Check each line of the material below for "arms", then copy the ones that contain it.

**SUPPLIED INFORMATION**
☆ ☆ ☆ ☆ ☆

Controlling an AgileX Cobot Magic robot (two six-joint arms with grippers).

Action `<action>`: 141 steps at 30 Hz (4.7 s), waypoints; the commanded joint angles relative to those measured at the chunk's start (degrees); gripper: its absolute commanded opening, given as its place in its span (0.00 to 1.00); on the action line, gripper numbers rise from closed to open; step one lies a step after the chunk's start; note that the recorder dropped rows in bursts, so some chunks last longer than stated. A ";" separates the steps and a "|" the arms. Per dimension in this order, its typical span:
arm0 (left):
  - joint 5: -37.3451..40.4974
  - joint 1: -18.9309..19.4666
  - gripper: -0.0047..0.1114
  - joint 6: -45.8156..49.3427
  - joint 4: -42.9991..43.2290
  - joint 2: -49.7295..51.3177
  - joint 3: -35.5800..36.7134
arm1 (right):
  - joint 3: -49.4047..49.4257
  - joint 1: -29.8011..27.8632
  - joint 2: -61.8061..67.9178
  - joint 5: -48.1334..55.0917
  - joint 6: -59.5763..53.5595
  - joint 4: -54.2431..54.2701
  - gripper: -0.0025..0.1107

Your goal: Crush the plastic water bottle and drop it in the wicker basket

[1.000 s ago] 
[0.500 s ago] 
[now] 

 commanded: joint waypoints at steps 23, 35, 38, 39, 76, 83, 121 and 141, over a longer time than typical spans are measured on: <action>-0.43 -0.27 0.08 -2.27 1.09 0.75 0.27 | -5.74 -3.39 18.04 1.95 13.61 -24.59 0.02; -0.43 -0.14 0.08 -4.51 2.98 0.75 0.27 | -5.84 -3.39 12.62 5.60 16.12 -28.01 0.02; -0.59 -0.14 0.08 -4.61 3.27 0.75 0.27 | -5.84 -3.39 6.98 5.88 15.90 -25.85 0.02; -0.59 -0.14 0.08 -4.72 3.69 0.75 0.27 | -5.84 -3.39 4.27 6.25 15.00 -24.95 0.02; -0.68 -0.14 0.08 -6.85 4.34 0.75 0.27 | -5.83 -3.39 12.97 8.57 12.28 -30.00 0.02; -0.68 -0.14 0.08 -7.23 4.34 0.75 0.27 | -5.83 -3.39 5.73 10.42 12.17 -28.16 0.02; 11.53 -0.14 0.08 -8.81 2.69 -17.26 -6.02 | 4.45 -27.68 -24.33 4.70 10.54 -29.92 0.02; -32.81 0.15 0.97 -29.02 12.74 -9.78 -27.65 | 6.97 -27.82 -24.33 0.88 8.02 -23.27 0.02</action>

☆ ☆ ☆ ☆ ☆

**OUTPUT OF THE TASK**
Controlling an AgileX Cobot Magic robot (two six-joint arms with grippers).
Action `<action>`: 141 steps at 30 Hz (4.7 s), waypoints; the commanded joint angles relative to those measured at the chunk's start (degrees); gripper: its absolute commanded opening, given as its place in its span (0.00 to 1.00); on the action line, gripper numbers rise from closed to open; step one lies a step after the chunk's start; note that the recorder dropped rows in bursts, so some chunks last longer than stated. A ";" separates the steps and a "|" the arms. Per dimension in this order, its typical span:

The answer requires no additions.